About once every six weeks or so, my eight-year-old daughter has high NIGHTTIME sugars, in the 275 mg/dl [15.3 mmol/L] to 340 mg/dl [18.9 mmol/L] range, that do not respond to one or two corrections. It usually takes three or four attempts with extra insulin to get her to drop. I give a correction, then check in 90 minutes, then give another typical half-unit as she will only drop 10 mg/dl. This NEVER happens during the day. It is not related to overdue site changes. I change her site every two and a half days and this can happen the second day of a site that works well. She has no occlusions/kinking/etc. I know what to look for. Can there be a physiological reason for this? I have her A1Cs always around 6.5 so you know I have good control and test frequently. I cannot link it to a specific high protein type of food at snack. It can take six hours to get her to drop into range. I usually sleep by her bed and just keep checking her every 90 minutes. Do you have any advice? Do others have this same issue? My doctor does not know why this is happening. Is this unusual?

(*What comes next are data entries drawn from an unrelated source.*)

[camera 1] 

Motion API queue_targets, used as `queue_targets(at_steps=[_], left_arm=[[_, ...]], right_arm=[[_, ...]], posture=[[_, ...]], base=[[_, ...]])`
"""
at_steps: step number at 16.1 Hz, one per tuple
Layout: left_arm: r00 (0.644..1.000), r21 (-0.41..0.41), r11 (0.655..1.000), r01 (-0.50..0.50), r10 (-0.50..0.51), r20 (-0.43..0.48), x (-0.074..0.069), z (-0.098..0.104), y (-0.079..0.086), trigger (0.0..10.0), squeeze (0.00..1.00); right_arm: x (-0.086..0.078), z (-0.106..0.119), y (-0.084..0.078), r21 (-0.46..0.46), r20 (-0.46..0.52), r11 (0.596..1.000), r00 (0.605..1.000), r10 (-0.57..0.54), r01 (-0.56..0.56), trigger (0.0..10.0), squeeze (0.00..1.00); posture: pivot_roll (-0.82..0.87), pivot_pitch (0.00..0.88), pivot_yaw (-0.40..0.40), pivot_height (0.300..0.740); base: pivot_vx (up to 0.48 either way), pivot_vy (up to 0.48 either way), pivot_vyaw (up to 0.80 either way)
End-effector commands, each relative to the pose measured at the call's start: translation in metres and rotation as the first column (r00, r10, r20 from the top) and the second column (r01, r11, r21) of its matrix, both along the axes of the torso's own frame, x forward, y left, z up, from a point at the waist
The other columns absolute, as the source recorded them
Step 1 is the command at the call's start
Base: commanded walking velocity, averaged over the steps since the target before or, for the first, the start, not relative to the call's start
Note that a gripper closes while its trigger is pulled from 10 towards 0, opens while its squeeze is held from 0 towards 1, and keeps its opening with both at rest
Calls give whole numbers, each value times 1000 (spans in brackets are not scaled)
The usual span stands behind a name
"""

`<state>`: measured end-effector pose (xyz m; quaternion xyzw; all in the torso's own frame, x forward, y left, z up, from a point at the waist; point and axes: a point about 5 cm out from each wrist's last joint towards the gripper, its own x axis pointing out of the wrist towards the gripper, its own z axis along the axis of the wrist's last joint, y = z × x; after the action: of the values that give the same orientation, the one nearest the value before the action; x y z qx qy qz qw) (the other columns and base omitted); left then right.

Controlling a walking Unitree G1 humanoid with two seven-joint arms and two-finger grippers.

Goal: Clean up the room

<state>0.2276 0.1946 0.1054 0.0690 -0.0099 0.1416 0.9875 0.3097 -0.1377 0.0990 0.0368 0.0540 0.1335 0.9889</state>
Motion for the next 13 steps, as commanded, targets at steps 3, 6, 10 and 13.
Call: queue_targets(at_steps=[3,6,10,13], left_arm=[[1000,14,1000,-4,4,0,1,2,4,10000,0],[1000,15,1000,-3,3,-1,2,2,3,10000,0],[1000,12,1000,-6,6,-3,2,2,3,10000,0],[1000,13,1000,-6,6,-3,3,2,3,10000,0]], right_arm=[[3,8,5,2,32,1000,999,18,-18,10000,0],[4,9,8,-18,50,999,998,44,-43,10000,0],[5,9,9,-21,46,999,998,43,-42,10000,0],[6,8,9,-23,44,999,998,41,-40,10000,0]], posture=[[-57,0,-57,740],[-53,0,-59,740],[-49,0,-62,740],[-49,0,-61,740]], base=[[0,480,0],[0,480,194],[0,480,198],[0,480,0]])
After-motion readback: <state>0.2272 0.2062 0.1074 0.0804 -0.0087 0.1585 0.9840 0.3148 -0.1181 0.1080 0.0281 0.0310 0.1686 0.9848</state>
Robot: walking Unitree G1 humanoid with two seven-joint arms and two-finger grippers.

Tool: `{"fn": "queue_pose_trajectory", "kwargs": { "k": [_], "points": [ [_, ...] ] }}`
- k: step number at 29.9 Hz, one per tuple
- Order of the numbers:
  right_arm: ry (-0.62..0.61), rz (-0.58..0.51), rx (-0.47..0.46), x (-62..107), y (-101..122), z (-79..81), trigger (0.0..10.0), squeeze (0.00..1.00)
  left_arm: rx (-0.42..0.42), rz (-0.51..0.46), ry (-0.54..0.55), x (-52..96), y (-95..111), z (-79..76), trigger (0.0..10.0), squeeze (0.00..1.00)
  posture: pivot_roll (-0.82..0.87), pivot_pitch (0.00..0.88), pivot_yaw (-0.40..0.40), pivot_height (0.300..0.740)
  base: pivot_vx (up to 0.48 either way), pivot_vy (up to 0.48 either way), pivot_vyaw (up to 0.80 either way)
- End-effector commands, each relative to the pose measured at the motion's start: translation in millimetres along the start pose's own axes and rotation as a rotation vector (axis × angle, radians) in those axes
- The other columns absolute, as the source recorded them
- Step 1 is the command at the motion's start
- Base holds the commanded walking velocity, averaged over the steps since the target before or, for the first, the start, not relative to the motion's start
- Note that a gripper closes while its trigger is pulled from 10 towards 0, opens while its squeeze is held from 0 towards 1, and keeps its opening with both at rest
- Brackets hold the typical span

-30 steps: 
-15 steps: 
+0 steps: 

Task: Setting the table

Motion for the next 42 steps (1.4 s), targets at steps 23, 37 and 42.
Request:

I don't know why you should have a recurring pattern in this way. If it were only a site issue, it should occur generally before most changes and not every six weeks. If there were ketones associated with this, it would strongly infer that the glucose levels are higher due to inadequate dosing of insulin in some manner: small leakage, partial kink of tubing, deteriorating infusion site, etc. If she were older or had some pubertal changes, I could think of several other "hormonal" issues. Keep thinking creatively and stay in touch with your diabetes team. That this occurs, I'm sure is frustrating, but as long as you are on top of things, I would not expect this to progress to something "dangerous." You might want to consider giving a shot of rapid-acting insulin, or even Regular, during these times to see how things go. But, certainly stay in touch with your diabetes team.